Layer 68 and the combination of substrate 64 and gridlines 62 are
attached together along edge 74 in the same manner as set forth
above for FIG. 3.
[0018] With reference to FIG. 5, a top view of another embodiment
of a heating element of the present invention is provided. Heating
element 80 of this embodiment includes a plurality of gridlines 82,
84 arranged in a cross-hatching pattern. As used herein,
"cross-hatching" means that at least a portion of gridlines 82, 84
crisscross. Heating element 80 which is deposited on plastic
substrate 86 includes busbars 88, 90, 92. Gridlines 82 are
interposed between busbars 88 and 92. Gridlines 84 are interposed
between busbars 90 and 92. Hearing element 80 optionally includes
cross-bars 94, 96 which aid in more uniformly distributing heat
when power is applied to heating element 80. A voltage is applied
between busbars 88 and 90 thereby causing gridlines 82, 84 to
resistively heat. Flexible heating elements having the general form
of FIG. 5 are made by screen printing the UV curable compositions
described herein onto a suitable substrate followed by UV curing.

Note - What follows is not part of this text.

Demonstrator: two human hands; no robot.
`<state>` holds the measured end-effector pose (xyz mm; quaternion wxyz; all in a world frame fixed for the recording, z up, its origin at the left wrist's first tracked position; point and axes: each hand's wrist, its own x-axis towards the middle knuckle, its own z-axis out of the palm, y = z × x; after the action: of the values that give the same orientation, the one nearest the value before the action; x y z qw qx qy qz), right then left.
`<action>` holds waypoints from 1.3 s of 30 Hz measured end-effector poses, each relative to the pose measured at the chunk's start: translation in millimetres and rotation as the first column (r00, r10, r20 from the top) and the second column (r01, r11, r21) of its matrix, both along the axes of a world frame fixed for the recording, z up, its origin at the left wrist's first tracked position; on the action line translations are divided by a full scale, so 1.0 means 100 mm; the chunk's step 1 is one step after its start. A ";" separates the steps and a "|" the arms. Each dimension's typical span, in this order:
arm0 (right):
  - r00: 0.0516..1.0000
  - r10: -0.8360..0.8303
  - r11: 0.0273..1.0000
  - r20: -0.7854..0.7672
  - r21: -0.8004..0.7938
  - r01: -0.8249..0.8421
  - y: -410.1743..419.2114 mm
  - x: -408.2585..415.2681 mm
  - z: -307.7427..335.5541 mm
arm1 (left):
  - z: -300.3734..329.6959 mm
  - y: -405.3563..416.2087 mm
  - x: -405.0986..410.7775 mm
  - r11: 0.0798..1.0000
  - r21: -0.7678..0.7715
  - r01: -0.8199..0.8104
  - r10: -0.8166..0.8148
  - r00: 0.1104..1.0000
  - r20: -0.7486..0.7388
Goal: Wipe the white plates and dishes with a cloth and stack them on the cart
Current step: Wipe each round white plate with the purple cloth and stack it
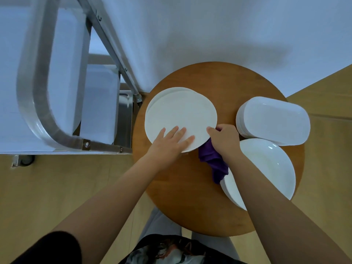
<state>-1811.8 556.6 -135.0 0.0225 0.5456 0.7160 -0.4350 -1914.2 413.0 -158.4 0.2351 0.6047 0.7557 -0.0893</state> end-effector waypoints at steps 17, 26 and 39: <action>0.806 -0.557 0.801 -0.200 -0.386 0.458 0.09 0.83 0.40 | -0.08 0.14 0.24 0.949 0.174 -0.263 0.246 0.963 0.110; 0.627 -0.753 0.647 -0.198 -0.393 0.654 0.32 2.05 0.57 | 0.05 0.53 1.59 0.725 -0.295 -0.623 0.687 0.623 0.373; 0.710 -0.653 0.752 -0.262 -0.335 0.568 0.66 2.34 0.23 | 0.17 0.70 1.75 0.250 -0.182 -0.951 0.774 0.083 0.628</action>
<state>-1577.5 622.5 -111.5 -0.1934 0.6559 0.4294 -0.5899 -1739.0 482.8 -141.8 0.3814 0.0474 0.8441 0.3739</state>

Although virtually any substrate may be used, substrates that are
sensitive to solvents (especially volatile organic compounds) are
advantageously used as the composition used in the present
invention contain low amounts of such solvents or VOCs. For
example, UVAG 0010 may be applied on polyester substrates or on
non-woven fabrics over-coated with polyethylene. In this latter
example, the photocurable composition is applied to the coated
side. As set forth above, UVAG 0010 is commercially available from
Allied PhotoChemical located in Kimble, Mich.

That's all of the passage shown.